START Given records

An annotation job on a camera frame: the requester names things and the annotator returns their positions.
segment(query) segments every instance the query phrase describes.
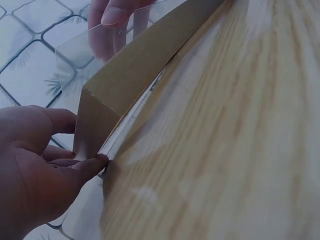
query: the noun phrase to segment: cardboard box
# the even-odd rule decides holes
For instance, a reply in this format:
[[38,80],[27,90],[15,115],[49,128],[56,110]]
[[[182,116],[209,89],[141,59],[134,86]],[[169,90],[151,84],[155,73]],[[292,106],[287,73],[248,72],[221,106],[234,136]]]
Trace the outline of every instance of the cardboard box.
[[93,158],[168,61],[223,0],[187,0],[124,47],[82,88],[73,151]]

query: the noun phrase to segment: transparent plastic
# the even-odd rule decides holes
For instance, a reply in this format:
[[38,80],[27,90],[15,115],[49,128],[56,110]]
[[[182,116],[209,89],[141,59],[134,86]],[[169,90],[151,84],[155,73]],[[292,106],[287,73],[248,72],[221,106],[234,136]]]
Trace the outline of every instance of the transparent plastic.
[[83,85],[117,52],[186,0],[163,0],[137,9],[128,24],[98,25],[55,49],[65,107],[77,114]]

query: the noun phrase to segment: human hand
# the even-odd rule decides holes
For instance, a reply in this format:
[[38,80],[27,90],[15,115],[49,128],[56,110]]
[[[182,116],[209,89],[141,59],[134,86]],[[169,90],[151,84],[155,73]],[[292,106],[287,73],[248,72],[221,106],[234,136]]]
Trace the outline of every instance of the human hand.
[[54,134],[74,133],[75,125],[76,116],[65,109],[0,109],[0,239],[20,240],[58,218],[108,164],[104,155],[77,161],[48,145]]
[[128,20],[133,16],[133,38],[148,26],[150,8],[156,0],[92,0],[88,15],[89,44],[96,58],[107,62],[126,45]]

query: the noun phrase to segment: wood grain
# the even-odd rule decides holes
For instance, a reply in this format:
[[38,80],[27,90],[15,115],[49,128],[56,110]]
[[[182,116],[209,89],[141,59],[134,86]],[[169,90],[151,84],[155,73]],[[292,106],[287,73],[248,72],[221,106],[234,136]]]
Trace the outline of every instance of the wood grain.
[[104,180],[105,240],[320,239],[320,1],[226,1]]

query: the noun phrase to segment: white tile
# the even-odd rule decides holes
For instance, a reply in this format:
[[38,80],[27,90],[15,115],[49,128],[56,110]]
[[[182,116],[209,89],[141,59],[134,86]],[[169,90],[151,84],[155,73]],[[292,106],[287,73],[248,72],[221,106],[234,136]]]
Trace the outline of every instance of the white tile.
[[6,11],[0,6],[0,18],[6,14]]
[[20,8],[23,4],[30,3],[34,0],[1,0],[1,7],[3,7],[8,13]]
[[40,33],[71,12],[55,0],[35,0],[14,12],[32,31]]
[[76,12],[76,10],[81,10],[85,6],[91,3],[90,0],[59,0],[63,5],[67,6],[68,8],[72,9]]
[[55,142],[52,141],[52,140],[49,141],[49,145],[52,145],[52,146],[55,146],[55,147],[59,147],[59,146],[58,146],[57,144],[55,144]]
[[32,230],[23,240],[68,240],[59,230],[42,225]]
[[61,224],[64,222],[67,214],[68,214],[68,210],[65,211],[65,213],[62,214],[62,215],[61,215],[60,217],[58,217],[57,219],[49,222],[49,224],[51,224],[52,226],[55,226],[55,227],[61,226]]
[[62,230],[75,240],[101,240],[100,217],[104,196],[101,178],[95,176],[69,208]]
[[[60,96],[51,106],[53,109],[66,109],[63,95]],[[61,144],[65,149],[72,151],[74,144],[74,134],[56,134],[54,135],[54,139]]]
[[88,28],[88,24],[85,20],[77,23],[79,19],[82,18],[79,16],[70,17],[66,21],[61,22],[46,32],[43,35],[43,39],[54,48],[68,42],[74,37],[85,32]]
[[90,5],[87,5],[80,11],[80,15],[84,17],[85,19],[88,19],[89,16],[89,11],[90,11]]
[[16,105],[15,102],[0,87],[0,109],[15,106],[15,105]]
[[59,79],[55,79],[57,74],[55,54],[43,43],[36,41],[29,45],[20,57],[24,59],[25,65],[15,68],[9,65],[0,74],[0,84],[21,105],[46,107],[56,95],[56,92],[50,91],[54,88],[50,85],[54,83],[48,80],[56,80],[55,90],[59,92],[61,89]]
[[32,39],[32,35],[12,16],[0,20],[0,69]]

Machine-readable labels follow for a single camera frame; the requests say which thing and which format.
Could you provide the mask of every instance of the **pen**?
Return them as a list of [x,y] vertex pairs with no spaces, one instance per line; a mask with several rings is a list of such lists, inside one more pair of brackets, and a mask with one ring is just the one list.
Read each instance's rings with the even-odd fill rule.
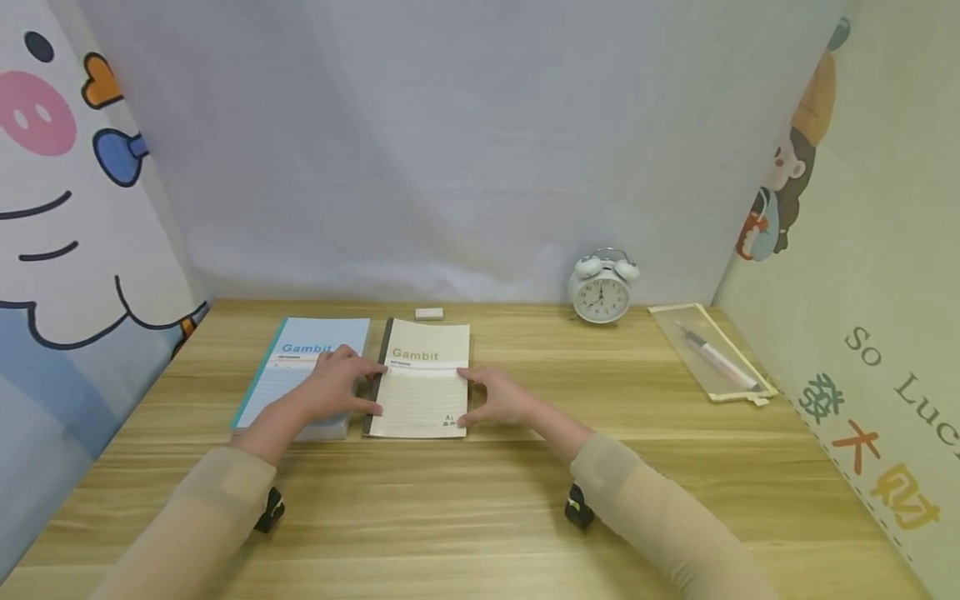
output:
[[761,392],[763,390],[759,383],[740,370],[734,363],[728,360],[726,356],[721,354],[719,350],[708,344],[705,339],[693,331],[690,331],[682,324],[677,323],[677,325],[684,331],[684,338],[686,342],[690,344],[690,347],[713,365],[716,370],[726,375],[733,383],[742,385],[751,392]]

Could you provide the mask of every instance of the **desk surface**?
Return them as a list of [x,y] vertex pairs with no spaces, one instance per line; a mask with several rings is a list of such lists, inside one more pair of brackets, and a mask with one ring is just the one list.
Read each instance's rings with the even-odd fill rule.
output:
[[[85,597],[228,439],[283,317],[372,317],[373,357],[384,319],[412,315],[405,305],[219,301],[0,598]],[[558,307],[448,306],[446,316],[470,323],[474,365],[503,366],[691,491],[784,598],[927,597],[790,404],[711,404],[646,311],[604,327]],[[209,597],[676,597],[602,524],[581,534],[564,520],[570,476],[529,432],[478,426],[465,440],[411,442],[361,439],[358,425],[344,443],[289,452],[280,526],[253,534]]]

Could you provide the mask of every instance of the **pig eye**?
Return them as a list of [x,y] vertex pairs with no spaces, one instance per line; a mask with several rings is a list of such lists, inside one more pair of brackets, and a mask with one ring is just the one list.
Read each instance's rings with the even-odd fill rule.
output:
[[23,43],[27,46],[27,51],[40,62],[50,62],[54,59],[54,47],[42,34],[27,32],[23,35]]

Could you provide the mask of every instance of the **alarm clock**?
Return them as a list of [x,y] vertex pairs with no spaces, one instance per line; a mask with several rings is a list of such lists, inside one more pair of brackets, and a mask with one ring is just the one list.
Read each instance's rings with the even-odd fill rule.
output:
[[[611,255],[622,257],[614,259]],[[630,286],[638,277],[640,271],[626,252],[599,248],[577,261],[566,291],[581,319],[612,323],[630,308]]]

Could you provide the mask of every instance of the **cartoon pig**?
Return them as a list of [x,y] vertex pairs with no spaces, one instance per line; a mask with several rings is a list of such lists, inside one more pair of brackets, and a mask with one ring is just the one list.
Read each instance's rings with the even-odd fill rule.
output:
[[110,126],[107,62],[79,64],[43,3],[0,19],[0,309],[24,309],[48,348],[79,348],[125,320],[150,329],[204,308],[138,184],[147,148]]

END Given records
START Given records

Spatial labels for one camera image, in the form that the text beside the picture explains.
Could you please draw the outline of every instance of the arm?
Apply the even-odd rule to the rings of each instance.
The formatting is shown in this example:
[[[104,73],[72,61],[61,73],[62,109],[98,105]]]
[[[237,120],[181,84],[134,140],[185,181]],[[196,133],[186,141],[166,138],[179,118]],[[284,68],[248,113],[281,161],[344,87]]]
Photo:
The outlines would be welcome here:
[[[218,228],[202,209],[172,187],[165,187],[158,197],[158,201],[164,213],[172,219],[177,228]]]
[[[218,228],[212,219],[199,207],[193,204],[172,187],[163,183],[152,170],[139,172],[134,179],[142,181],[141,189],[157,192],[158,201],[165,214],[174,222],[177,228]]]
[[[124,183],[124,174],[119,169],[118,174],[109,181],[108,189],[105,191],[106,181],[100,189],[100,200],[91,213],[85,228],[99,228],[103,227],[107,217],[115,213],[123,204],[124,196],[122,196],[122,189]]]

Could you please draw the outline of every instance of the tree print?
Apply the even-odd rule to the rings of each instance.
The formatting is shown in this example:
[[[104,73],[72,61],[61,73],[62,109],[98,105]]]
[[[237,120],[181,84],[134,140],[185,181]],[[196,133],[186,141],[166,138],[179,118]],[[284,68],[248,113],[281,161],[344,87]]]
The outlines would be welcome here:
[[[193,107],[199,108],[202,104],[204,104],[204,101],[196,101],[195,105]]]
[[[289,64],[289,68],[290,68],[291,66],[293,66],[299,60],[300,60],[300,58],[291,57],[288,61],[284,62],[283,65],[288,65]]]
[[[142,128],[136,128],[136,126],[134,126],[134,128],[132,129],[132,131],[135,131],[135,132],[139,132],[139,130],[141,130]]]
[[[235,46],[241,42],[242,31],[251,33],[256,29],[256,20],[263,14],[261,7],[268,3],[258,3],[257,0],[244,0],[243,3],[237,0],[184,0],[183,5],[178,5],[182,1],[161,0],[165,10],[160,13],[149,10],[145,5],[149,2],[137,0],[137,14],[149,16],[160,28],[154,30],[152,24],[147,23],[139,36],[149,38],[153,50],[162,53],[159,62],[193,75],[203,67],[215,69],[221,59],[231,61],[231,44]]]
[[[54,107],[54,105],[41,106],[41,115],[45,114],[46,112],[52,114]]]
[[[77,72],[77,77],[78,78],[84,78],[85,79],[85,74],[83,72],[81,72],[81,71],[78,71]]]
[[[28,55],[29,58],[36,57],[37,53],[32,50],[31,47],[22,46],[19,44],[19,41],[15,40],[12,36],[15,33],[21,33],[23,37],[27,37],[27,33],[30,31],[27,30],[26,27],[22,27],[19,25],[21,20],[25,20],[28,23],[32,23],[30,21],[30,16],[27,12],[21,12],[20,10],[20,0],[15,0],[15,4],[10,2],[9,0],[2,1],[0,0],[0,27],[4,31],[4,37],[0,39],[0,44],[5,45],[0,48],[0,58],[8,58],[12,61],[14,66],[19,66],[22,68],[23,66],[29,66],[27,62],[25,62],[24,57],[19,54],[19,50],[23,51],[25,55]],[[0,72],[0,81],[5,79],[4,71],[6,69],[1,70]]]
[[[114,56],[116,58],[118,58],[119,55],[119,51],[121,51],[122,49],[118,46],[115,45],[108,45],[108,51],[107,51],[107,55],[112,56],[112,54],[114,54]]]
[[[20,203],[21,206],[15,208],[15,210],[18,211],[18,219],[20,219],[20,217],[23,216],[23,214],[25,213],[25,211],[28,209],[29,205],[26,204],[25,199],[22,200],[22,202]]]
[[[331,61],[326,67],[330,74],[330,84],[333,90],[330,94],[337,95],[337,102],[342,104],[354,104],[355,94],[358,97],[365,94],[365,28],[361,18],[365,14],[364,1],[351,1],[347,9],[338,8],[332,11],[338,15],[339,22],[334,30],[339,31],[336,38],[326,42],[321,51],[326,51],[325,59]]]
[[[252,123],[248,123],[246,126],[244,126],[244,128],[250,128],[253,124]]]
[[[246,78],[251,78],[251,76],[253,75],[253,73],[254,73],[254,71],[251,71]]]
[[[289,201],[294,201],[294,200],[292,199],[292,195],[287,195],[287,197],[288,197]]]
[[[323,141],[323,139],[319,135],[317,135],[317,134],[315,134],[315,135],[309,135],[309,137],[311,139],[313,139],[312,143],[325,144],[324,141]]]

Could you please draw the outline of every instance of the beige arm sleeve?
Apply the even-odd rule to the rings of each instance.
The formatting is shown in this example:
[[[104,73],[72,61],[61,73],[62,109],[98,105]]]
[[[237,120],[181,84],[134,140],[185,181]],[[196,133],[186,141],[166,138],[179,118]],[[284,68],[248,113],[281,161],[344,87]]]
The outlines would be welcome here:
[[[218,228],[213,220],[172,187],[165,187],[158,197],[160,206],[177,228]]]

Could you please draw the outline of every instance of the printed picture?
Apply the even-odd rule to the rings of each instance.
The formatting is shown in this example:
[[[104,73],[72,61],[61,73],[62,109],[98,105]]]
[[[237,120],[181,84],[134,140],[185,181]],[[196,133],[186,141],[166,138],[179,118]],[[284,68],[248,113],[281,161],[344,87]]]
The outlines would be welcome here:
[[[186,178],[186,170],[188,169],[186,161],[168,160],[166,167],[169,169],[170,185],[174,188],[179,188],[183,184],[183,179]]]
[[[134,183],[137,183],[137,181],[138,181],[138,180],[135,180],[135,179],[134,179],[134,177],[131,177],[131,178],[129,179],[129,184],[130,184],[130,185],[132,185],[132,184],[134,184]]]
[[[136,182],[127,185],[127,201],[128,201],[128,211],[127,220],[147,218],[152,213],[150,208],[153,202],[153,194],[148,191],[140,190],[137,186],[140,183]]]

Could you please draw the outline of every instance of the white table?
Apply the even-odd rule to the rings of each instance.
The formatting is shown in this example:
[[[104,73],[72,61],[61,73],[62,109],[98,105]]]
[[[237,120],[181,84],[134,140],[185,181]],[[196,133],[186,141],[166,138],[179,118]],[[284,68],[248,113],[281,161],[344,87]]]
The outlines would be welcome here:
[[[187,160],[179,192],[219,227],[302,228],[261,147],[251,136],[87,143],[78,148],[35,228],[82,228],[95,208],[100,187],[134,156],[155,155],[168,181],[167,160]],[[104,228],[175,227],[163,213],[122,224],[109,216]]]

END Given records

Which of the lines in the data contain the string "labels"? Return each one.

Answer to the problem:
Machine-readable labels follow for a single camera frame; the requests say which thing and which format.
Spatial labels for one camera image, in the form that the text beside the picture explains.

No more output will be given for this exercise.